Misoprostol, marketed under the brand name Cytotec, is used to treat stomach ulcers. Iloprost, sold as Ventavis, is used to treat high blood pressure in lung arteries and was previously shown to improve clinical outcomes in COPD patients.

These beneficial effects were associated with the activation of EP4, a PGE2 receptor protein, and IP and a correction of alveolar epithelial progenitor cell abnormalities in terms of circadian clock and cell cycle/death signaling pathways.

These results highlight that molecules mimicking the activity of PGE2 and PGI2 “protect alveolar epithelial progenitor function from the effects of [cigarette smoke] exposure,” including disruptions in the circadian clock, the researchers wrote.

As such, the data “provide promising therapeutic strategies to specifically address defective lung repair in respiratory diseases, in particular, targeting EP4 and IP receptors,” the team wrote.

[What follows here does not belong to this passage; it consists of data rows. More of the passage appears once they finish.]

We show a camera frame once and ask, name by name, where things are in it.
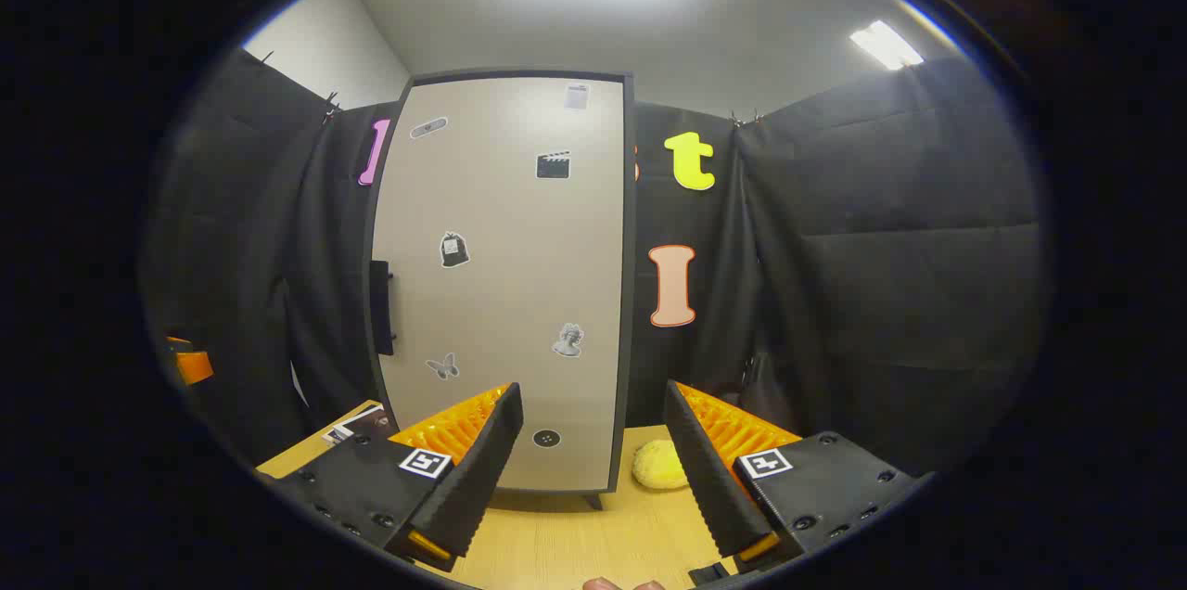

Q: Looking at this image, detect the beige cabinet door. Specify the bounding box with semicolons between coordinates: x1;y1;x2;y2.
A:
371;75;627;494

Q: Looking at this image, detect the black backdrop cloth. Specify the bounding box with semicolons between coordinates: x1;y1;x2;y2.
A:
139;47;1049;480

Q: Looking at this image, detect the yellow sponge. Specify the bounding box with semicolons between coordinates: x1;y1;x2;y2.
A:
632;439;689;491

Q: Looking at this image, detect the small ceiling light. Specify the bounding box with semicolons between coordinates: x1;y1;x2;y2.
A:
849;19;924;71

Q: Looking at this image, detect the dark grey cabinet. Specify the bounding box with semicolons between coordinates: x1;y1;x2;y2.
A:
362;69;637;512

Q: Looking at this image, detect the black door handle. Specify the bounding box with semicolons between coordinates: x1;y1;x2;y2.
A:
369;261;397;357

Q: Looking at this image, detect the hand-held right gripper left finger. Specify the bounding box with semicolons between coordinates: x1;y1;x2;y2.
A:
269;381;525;572

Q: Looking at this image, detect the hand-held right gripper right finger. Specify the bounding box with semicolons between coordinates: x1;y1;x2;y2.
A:
663;378;928;572

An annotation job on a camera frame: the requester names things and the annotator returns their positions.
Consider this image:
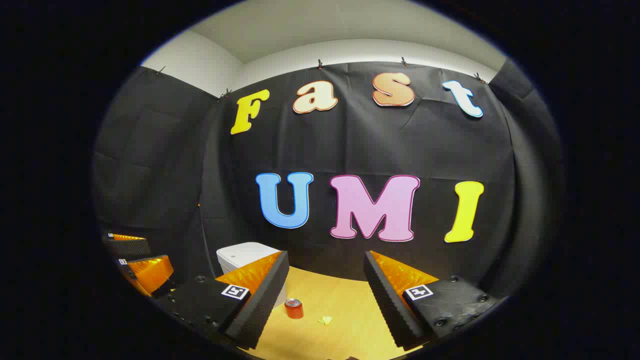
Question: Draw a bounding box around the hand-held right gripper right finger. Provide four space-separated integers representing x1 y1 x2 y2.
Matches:
363 250 501 351

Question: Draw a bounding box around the white desktop garbage bin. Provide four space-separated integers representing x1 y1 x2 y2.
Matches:
216 242 288 308

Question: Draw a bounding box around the wooden desktop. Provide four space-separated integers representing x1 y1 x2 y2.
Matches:
245 265 426 360

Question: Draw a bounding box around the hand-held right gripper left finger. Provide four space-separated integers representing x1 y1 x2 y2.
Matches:
166 250 291 350

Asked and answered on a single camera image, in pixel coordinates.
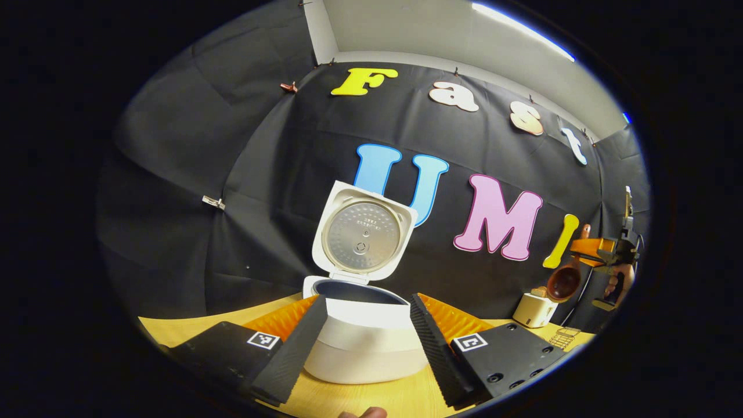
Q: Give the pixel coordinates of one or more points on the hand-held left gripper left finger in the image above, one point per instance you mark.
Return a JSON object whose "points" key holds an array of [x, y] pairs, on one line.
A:
{"points": [[293, 354]]}

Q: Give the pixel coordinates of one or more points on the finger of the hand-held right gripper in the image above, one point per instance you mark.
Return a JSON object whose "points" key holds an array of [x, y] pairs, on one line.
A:
{"points": [[586, 248], [592, 262]]}

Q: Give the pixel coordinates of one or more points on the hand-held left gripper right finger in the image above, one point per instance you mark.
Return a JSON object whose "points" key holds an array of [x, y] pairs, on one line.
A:
{"points": [[438, 354]]}

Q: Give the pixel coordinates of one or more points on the brown wooden spoon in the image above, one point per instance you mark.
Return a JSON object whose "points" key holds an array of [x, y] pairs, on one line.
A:
{"points": [[563, 281]]}

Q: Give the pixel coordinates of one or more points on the white rice cooker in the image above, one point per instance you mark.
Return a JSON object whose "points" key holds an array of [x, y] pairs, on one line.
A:
{"points": [[365, 337]]}

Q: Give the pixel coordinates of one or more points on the white toaster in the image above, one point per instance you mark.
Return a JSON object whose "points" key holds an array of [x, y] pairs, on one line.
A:
{"points": [[531, 310]]}

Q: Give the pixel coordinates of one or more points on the white clip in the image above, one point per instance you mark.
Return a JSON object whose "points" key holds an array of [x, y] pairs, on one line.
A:
{"points": [[213, 202]]}

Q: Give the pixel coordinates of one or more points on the black backdrop cloth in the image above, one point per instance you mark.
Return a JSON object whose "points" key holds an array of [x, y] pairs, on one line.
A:
{"points": [[232, 174]]}

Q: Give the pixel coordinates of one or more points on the copper clip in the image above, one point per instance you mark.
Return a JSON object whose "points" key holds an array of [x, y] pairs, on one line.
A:
{"points": [[288, 87]]}

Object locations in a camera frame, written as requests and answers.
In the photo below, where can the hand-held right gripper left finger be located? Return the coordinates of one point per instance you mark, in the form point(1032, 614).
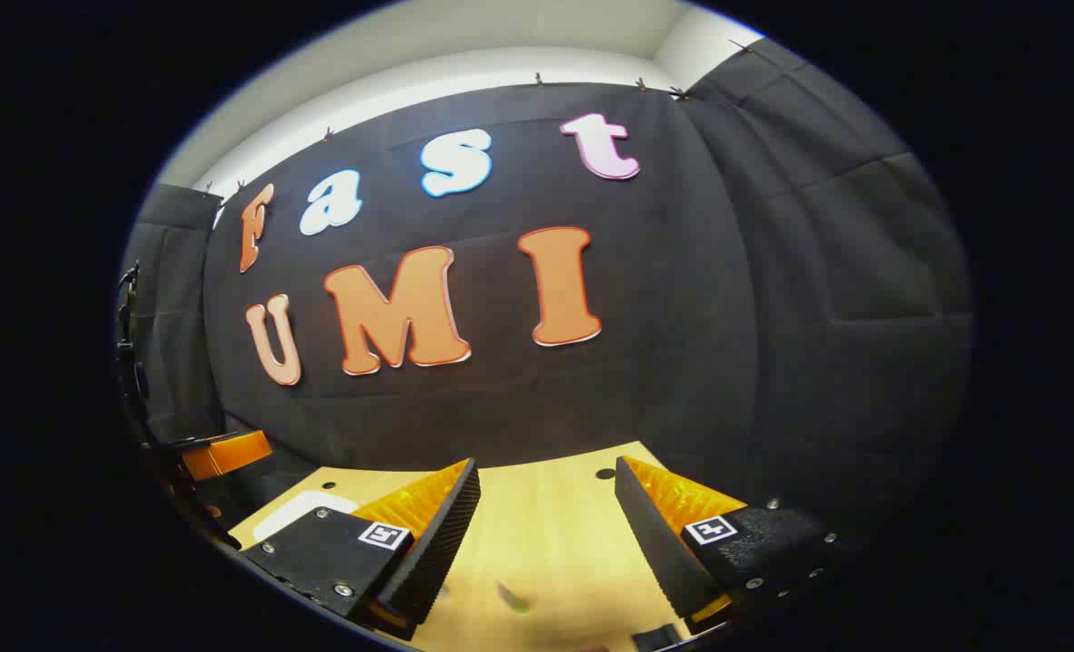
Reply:
point(442, 543)

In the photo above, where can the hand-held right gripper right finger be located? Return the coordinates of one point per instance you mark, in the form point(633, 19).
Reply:
point(650, 534)

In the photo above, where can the black backdrop cloth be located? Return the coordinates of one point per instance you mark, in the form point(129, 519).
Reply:
point(682, 317)

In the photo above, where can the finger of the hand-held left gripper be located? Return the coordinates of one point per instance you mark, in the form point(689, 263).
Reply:
point(229, 453)

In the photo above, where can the pale yellow suitcase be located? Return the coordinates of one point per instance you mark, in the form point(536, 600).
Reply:
point(292, 521)

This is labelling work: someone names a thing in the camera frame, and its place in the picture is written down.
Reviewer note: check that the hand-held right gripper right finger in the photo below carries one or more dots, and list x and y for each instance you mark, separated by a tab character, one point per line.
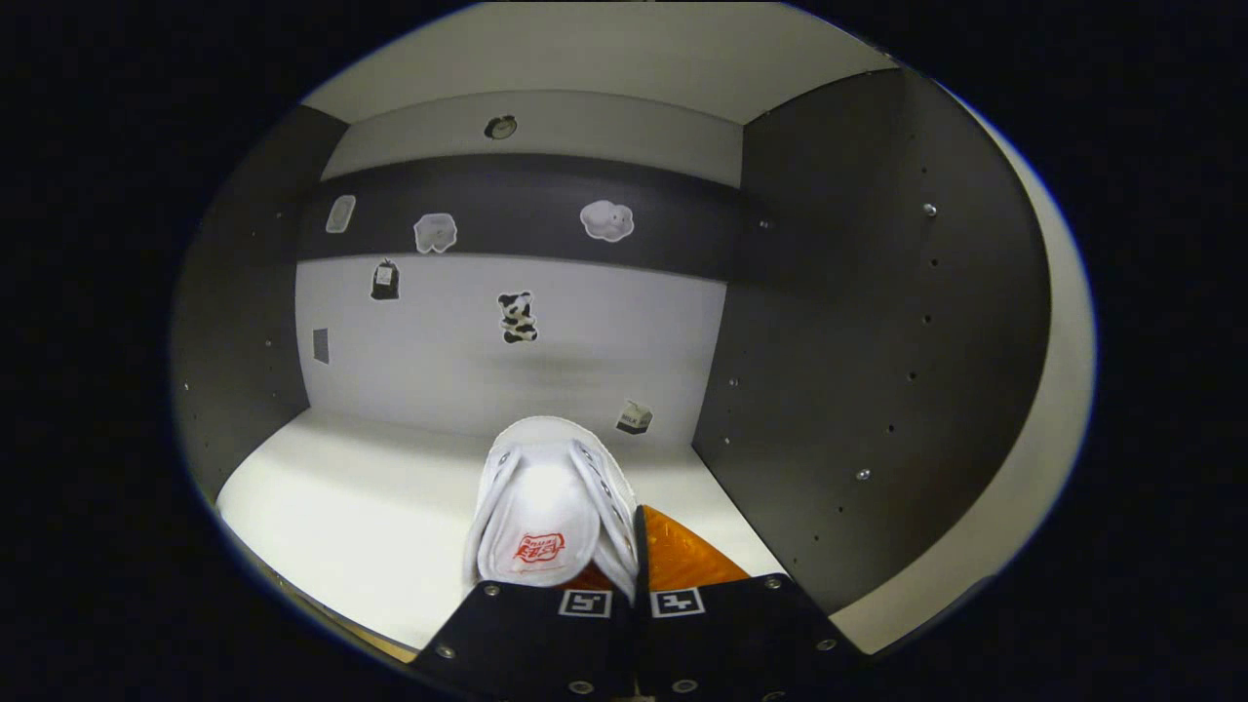
643	565

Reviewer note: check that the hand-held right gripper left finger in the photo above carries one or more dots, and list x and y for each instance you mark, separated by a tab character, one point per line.
526	643

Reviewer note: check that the white shoe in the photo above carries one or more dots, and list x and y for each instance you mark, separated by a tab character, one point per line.
546	497

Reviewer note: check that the white shoe cabinet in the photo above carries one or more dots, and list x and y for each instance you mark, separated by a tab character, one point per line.
439	370

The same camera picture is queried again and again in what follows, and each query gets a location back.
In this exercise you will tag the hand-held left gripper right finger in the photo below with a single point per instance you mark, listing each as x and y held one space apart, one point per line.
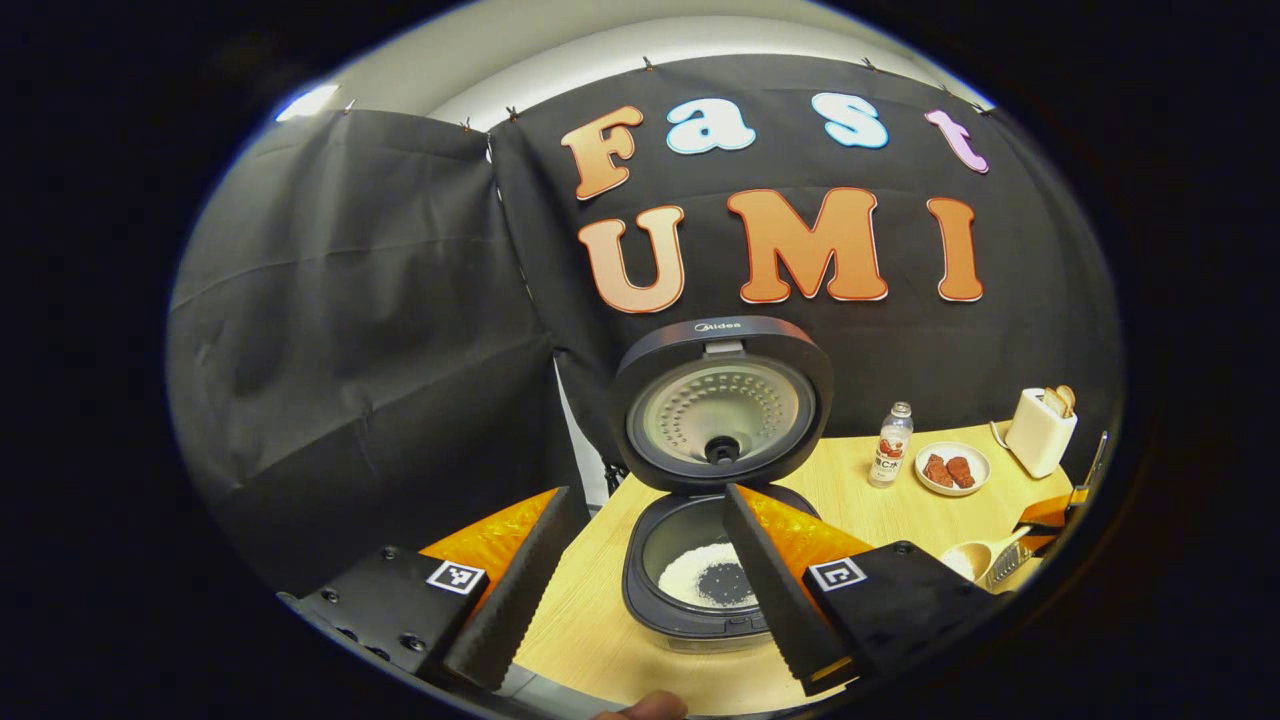
765 590

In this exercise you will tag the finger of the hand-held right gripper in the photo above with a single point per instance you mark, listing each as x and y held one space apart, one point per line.
1050 520

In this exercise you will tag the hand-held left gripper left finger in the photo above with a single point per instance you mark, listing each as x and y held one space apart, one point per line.
520 600

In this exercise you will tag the white rice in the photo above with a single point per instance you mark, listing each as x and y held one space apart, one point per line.
685 575

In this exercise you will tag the wooden spoon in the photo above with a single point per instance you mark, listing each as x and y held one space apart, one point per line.
968 560

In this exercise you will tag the black silver rice cooker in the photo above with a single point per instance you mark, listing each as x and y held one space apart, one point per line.
720 350

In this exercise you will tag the white toaster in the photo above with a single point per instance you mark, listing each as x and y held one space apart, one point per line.
1035 440

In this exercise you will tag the white round plate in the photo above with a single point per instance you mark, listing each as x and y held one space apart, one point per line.
978 455

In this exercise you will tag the red steak piece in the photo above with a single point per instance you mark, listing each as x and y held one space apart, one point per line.
937 470
961 472

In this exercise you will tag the toast bread slice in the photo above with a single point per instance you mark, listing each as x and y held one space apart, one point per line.
1053 402
1068 398

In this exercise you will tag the clear drink bottle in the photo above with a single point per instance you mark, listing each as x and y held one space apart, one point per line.
888 455

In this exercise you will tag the black backdrop cloth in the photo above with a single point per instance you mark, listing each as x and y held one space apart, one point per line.
380 350

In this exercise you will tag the ceiling light panel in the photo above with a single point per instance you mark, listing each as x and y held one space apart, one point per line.
306 101

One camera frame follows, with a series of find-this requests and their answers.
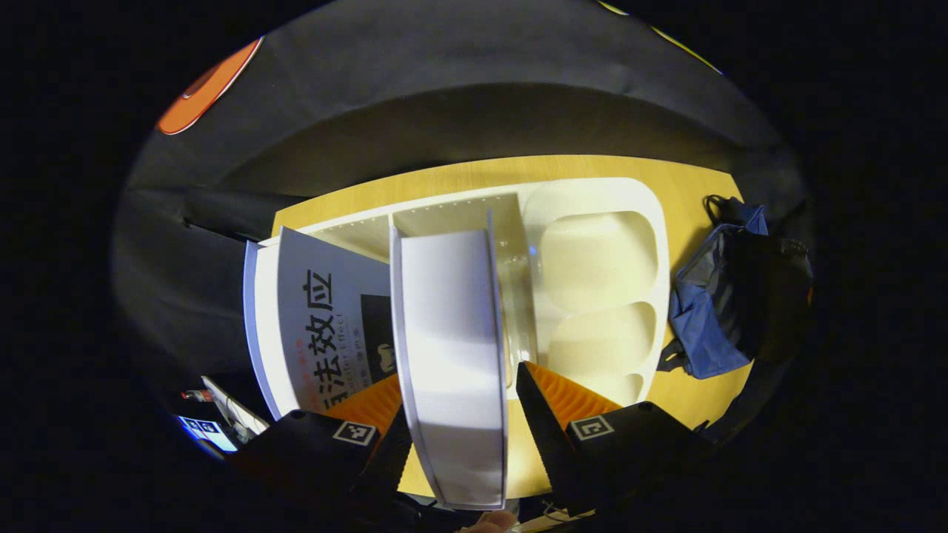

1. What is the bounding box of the white cover book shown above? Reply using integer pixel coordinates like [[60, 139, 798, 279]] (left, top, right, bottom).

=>
[[390, 211, 512, 512]]

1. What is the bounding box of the blue and black schoolbag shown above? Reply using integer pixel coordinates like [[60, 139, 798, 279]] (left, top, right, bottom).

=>
[[655, 195, 815, 380]]

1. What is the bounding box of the small blue lit panel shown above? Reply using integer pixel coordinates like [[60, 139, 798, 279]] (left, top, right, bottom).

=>
[[178, 415, 239, 454]]

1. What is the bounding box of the black backdrop cloth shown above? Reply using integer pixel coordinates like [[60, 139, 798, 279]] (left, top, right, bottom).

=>
[[111, 0, 815, 415]]

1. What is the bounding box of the pale blue cover book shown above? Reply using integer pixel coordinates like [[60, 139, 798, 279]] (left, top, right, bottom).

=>
[[243, 227, 401, 421]]

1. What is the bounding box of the white flat strip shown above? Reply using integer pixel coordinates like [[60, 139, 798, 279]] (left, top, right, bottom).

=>
[[200, 375, 270, 438]]

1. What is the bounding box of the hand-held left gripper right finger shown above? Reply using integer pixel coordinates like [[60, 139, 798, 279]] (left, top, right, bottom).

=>
[[515, 361, 712, 517]]

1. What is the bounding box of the white plastic bookshelf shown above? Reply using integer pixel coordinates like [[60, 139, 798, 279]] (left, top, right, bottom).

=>
[[259, 178, 671, 415]]

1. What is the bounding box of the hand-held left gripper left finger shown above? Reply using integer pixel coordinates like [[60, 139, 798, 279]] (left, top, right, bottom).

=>
[[228, 373, 413, 520]]

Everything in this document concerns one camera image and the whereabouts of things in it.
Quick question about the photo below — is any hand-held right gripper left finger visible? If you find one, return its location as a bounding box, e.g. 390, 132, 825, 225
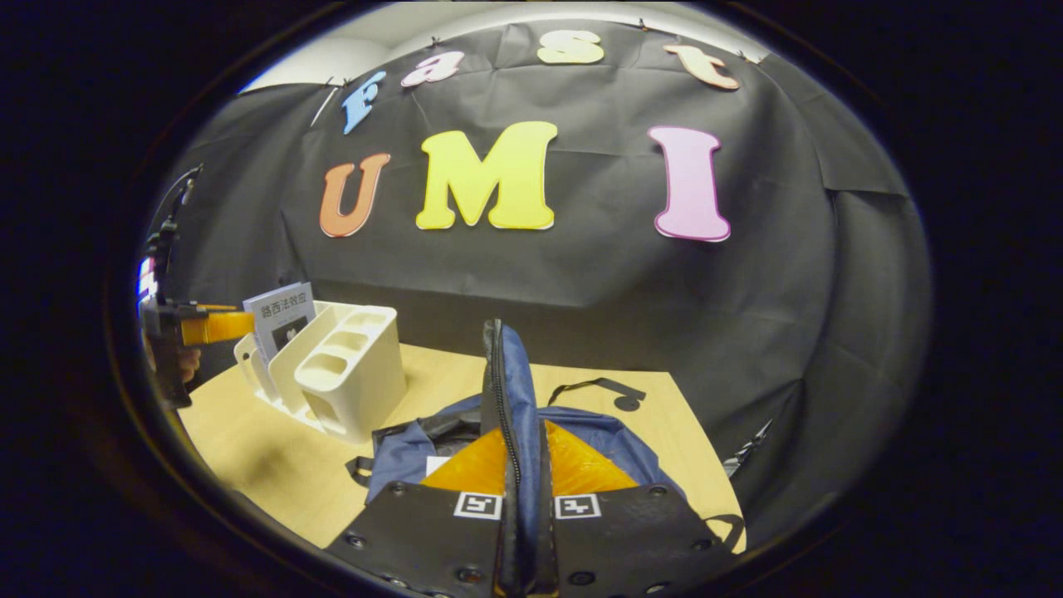
326, 428, 509, 598

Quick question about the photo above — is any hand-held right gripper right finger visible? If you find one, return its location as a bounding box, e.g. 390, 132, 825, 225
540, 419, 736, 598

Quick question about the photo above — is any pale lavender book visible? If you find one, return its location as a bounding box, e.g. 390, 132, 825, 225
242, 282, 317, 366

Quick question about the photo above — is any cream plastic bookshelf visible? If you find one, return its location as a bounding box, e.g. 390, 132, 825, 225
233, 301, 408, 445

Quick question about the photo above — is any blue schoolbag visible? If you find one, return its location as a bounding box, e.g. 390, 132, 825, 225
347, 319, 747, 597

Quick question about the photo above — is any small bright screen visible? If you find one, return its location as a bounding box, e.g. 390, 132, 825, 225
135, 256, 160, 310

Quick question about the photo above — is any dark metal clip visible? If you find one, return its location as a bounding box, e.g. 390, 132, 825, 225
721, 418, 775, 480

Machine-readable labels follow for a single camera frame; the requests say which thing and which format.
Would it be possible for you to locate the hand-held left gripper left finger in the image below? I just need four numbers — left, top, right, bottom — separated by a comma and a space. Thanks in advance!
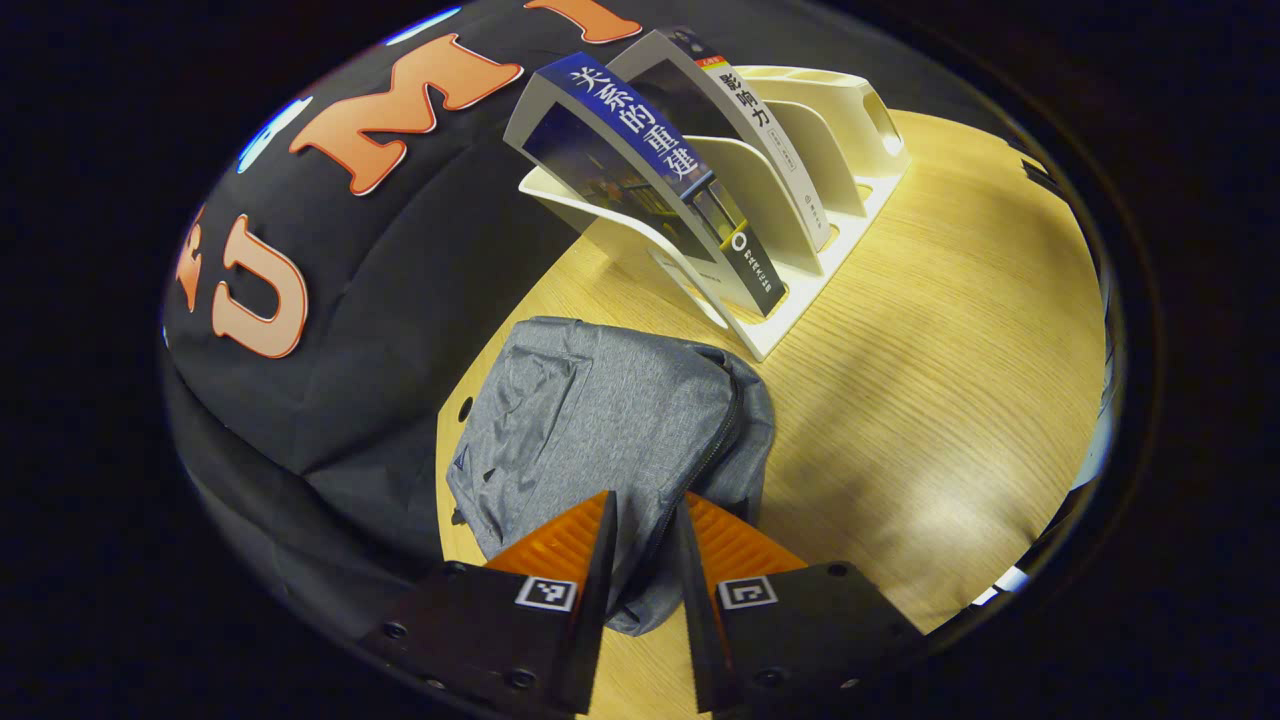
360, 490, 619, 716

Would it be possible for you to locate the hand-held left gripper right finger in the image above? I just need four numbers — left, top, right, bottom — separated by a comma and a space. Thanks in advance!
675, 490, 926, 713

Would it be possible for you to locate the grey schoolbag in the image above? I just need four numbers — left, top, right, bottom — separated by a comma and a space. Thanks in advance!
445, 316, 776, 638

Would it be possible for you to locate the blue book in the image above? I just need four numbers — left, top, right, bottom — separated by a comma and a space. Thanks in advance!
503, 52, 791, 319

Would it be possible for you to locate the grey portrait book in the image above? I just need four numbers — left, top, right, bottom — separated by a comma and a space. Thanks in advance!
607, 27, 836, 253

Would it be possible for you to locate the white bookshelf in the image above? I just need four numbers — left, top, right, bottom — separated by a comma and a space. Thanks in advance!
518, 65, 913, 363

In an accompanying study published in the same journal, researchers at University of Michigan, wrote that “additional work is necessary to further validate the regenerative effects of [PGs] in more demanding models of chronic lung diseases.”

Future research should also focus on better understanding the “mechanisms and significance of [PG-mediated] regulation of molecular targets such as circadian clocks,” they wrote.